Carry on with this, Wet Sanding . 

Here is a cut'n'paste off the net 
"Immediately after the Watco Danish Oil has been applied (while it is still wet on the surface) wrap a piece of 320 paper around a sanding block and start to wet sand with the grain. Continue to oil and wet sand until you feel enough of the paste has been worked down into the pores"
SUPER SMOOTH OIL FINISH - antique restorers.https://www.google.com/search?ei=RG...&ved=0ahUKEwiyjfb3uvroAhXrxTgGHZwKBkkQ4dUDCAw 

Some woods suck in the oil fast and unevenly, wet sanding and the final coats will see to that


----------



## RNrunner (Dec 12, 2019)

I tried wet sanding for for the third coat. Didn't notice a big difference. I am not too excited about the finish, but I tried it because polyurethane looked plastic too me. I only applied it to the shelves, not the base.
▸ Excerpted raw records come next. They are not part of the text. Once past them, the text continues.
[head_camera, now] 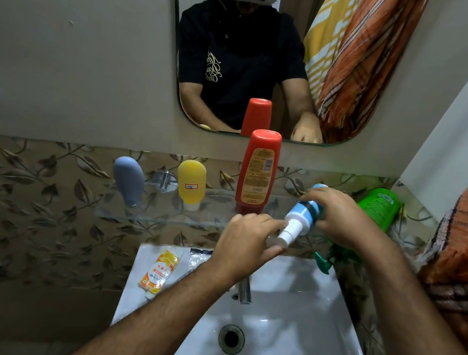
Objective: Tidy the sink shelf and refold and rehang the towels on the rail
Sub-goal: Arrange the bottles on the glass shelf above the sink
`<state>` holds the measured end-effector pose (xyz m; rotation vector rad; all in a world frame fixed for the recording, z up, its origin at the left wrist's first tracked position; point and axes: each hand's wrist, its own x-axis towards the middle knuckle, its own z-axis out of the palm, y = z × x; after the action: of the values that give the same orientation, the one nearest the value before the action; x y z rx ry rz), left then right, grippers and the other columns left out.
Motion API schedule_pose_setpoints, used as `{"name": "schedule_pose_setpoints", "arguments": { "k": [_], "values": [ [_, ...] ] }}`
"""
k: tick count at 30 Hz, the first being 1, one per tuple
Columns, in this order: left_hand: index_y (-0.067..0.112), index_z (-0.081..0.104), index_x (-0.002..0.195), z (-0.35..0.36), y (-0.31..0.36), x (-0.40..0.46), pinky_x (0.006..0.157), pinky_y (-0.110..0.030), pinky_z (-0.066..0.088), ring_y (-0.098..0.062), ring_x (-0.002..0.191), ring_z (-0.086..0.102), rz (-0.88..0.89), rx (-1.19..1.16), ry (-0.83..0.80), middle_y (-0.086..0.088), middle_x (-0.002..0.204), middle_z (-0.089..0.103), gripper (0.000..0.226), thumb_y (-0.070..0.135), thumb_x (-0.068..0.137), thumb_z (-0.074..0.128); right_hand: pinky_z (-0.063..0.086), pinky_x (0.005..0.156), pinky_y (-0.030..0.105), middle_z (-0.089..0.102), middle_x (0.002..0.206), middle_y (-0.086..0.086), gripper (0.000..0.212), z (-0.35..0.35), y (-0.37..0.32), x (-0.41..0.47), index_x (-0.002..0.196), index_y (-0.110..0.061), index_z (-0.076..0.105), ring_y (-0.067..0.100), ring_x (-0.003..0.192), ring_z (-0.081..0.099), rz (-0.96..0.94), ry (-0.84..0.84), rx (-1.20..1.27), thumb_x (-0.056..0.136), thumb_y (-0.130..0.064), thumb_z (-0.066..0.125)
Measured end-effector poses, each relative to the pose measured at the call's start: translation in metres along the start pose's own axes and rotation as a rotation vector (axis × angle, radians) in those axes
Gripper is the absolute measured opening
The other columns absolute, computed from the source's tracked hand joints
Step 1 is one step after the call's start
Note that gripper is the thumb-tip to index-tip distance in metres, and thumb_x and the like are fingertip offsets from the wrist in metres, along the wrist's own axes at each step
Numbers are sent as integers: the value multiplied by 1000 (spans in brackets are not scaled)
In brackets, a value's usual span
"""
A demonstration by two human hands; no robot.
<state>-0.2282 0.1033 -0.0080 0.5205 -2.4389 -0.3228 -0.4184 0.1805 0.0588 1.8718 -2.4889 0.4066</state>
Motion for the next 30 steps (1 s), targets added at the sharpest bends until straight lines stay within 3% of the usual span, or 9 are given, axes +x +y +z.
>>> {"name": "schedule_pose_setpoints", "arguments": {
  "k": [2, 6, 10, 13, 15, 17, 21, 25, 30],
  "values": [
    [27, 63, 123, -2, 1, 3, 73, -31, 44, -11, 90, 59, -13, -42, 46, 10, 102, 67, 40, 41, 87, 66, 43, 90, 30, 65, 122, 1, 58, 0, 1, -1, 122, -19, 64, 24, 115, 57, -25, -1, 4, 67, -5, 75],
    [23, 68, 118, -12, 13, 15, 74, -32, 53, -5, 88, 60, -90, -263, 127, 9, 102, 68, 42, 46, 83, 70, 47, 95, 39, 66, 124, 2, 60, -7, -1, -5, 125, -19, 62, 22, 113, 58, -39, 48, 90, 69, -7, 78],
    [23, 64, 123, -24, 32, 31, 82, -25, 57, -1, 95, 64, -298, -666, 234, 8, 111, 70, 46, 28, 80, 78, 49, 94, 34, 68, 115, -5, 55, -18, 5, -5, 122, -20, 65, 12, 105, 61, -5, 79, 346, 71, -10, 83],
    [24, 58, 128, -19, 37, 39, 88, -33, 57, -3, 103, 66, -401, -885, 210, 5, 113, 70, 49, 16, 83, 75, 52, 92, 33, 69, 106, -8, 49, -21, 12, -4, 118, -19, 66, 5, 94, 64, 62, 128, 521, 73, -17, 84],
    [24, 55, 133, -9, 37, 44, 94, -36, 55, -4, 112, 62, -419, -800, 146, 5, 122, 67, 49, 16, 87, 71, 51, 86, 29, 68, 106, -9, 46, -22, 14, -1, 119, -20, 65, -1, 93, 62, 116, 142, 579, 76, -25, 82],
    [22, 50, 139, -1, 38, 50, 103, -33, 48, -6, 122, 55, -427, -695, 73, 4, 134, 60, 54, 16, 89, 68, 52, 82, 31, 68, 107, -8, 46, -21, 15, 2, 120, -20, 64, 5, 95, 63, 161, 169, 594, 78, -34, 80],
    [22, 47, 143, 7, 45, 64, 108, -34, 42, -10, 130, 49, -459, -650, 28, 3, 141, 55, 57, 13, 90, 66, 54, 65, 26, 63, 104, -13, 42, -21, 10, 1, 124, -26, 58, 3, 92, 61, 213, 121, 753, 85, -31, 73],
    [23, 51, 139, 12, 48, 67, 104, -31, 46, -6, 123, 53, -489, -614, 112, 4, 135, 60, 54, 13, 89, 68, 59, 83, 45, 68, 109, -5, 42, -21, 19, -2, 120, -27, 58, 16, 103, 66, 202, 15, 809, 86, -7, 71],
    [23, 55, 136, 17, 51, 65, 100, -27, 48, 4, 110, 51, -483, -593, 200, 6, 129, 64, 50, 13, 88, 67, 58, 84, 49, 72, 107, 9, 48, -12, 20, -1, 121, -16, 62, 32, 103, 68, 209, 88, 784, 81, 11, 67]
  ]
}}
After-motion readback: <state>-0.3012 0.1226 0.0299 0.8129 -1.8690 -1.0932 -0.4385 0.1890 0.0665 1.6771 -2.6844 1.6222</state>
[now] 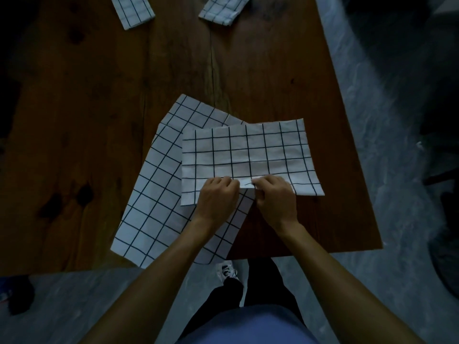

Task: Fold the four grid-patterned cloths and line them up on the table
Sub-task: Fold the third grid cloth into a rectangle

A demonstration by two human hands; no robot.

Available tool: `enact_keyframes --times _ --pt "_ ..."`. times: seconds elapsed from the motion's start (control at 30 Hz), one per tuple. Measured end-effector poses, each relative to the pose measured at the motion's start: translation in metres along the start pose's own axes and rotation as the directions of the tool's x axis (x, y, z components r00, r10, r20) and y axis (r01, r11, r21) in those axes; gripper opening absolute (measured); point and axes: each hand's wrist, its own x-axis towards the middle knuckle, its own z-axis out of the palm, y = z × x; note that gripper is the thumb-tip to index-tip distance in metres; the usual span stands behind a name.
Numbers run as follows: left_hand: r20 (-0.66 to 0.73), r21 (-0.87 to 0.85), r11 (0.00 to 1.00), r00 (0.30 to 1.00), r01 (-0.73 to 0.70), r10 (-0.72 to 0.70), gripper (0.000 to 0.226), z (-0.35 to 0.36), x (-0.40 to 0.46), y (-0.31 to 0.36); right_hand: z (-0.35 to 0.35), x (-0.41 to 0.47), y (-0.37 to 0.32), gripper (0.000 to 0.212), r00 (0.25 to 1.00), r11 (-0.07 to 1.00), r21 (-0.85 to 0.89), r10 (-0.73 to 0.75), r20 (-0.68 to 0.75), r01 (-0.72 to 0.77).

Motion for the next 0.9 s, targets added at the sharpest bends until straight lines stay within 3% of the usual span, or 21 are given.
enact_keyframes --times 0.2,0.33,0.47,0.6,0.73,0.8,0.9 --pt "-0.092 -0.099 0.989 0.988 0.114 -0.123 0.018 -0.022 0.015 0.018 -0.027 0.015 -0.013 0.016 0.999 1.000 -0.002 0.023 -0.036 -0.023" --pt "-0.033 -0.184 0.971 0.986 0.155 -0.163 0.025 -0.043 0.018 0.035 -0.052 0.033 -0.029 0.020 0.993 0.995 0.082 0.057 -0.102 -0.049" --pt "-0.037 -0.414 0.882 0.964 0.225 -0.263 0.033 -0.075 0.029 0.043 -0.078 0.055 -0.041 0.019 0.987 0.968 0.238 0.112 -0.113 -0.083" --pt "-0.022 -0.623 0.730 0.927 0.281 -0.375 0.038 -0.104 0.042 0.032 -0.104 0.071 -0.053 0.021 0.988 0.965 0.260 0.015 -0.154 0.026" --pt "-0.121 -0.575 0.772 0.905 0.270 -0.407 0.019 -0.128 0.054 0.018 -0.127 0.084 -0.061 0.021 0.977 0.954 0.248 -0.131 -0.170 0.171" --pt "-0.155 -0.535 0.776 0.864 0.334 -0.479 0.028 -0.133 0.062 0.009 -0.135 0.089 -0.063 0.020 0.973 0.945 0.253 -0.175 -0.148 0.208" --pt "-0.114 -0.452 0.761 0.816 0.466 -0.567 0.048 -0.135 0.074 -0.005 -0.149 0.090 -0.069 0.041 0.974 0.938 0.277 -0.174 -0.142 0.208"
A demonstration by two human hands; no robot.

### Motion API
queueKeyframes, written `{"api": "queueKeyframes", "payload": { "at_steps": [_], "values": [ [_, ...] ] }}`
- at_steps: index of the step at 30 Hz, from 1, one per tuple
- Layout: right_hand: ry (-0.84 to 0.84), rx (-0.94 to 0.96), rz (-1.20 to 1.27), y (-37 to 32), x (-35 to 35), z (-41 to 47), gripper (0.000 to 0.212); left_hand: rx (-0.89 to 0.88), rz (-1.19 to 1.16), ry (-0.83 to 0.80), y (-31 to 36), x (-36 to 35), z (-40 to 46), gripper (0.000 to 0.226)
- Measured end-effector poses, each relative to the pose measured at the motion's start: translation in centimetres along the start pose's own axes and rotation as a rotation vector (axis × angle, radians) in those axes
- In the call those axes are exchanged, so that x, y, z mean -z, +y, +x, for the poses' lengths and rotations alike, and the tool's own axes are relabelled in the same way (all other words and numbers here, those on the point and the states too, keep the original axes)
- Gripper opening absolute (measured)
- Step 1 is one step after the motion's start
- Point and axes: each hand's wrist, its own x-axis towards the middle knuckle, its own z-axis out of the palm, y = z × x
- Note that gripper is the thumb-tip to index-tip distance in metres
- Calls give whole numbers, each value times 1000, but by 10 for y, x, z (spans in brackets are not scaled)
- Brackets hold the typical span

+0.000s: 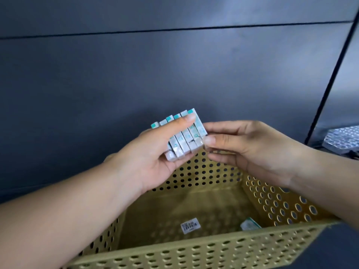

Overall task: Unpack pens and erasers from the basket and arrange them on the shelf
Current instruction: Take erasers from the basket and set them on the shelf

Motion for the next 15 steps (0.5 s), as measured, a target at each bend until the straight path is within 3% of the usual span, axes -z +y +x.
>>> {"api": "queueKeyframes", "payload": {
  "at_steps": [5, 10, 13, 15],
  "values": [
    [27, 69, -323, 0, 0, 0, 16, 39, 95, 39, 0, 1, 1, 50],
    [-81, 60, -505, -6, 0, -5, 26, 56, 240, 48, 1, 2, 0, 47],
    [-224, -134, -892, -14, 13, -9, 58, 79, 361, 22, 5, 4, 2, 38],
    [-346, -378, -1082, -18, 11, -13, 51, 126, 441, -12, 5, 5, 4, 39]
  ]
}}
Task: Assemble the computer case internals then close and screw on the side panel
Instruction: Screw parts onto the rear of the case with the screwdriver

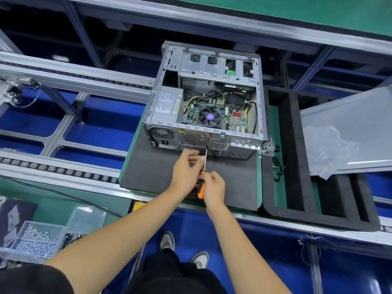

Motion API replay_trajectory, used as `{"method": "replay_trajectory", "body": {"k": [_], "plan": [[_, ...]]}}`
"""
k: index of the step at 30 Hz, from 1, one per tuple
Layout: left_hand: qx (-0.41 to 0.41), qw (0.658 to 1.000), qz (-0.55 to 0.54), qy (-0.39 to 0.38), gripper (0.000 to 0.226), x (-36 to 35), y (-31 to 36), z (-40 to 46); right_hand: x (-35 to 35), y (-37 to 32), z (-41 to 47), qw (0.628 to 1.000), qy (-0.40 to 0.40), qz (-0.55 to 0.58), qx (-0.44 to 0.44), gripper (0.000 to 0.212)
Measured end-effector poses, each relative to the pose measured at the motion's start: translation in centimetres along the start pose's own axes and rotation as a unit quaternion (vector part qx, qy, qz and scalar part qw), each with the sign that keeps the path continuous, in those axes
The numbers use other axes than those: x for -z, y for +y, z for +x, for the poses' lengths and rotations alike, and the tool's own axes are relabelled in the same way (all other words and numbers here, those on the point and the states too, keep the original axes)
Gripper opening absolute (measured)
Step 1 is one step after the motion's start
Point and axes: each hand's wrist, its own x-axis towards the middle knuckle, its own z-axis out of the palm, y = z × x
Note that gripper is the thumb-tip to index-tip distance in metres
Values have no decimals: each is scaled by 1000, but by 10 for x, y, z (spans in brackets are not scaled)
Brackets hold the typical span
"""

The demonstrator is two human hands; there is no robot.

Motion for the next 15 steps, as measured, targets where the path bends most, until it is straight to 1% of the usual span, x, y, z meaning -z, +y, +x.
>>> {"method": "replay_trajectory", "body": {"k": [2,3,4,5,6,7,8,9,11,12,13,14,15], "plan": [[-28,998,23,56,19,-1,-9,-19,-1,-2,-1,1000,3,-12,13,33],[-8,997,17,70,20,-2,-14,-28,-2,-3,-2,1000,4,-21,19,34],[38,997,-9,59,25,-4,-19,-35,-3,-4,-3,999,8,-47,25,34],[102,993,-51,14,33,-6,-21,-41,-4,-4,-2,995,16,-88,33,34],[175,978,-101,-51,44,-7,-20,-46,-3,-4,-2,990,28,-134,37,32],[234,953,-153,-114,55,-10,-19,-50,-2,-3,0,983,40,-172,45,31],[264,933,-194,-153,62,-12,-18,-52,-1,-4,1,978,42,-197,55,30],[271,924,-211,-166,64,-14,-17,-51,1,-5,2,973,35,-218,65,29],[256,932,-205,-157,60,-18,-15,-48,2,-13,2,958,32,-272,89,27],[249,933,-209,-153,56,-19,-14,-47,3,-19,2,945,61,-297,122,29],[246,930,-223,-154,52,-19,-13,-47,4,-28,2,927,108,-313,177,37],[244,926,-240,-158,50,-18,-13,-46,6,-41,3,896,159,-333,247,44],[242,923,-252,-161,49,-17,-13,-46,8,-54,7,853,200,-363,318,49]]}}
Will it take on a richer look over time or with more applications?


----------



## Manuka Jock (Jun 27, 2011)

Thats' a nice wee table , I like style, love the knotty grain 
What species of pine is it ?

Perhaps it needs some yellowish oil. 

The top photo on the left is raw linseed oil brushed a short while ago today onto part of the Monterrey pine board.

The photo below is raw linseed oil brushed a short while ago today onto part of the the Rimu pine board,
the turned Rimu platter has had many coats of raw linseed oil slathered over it for some months. 

And the old weathered glue-lam beam is Monterrey pine too.


----------



## RNrunner (Dec 12, 2019)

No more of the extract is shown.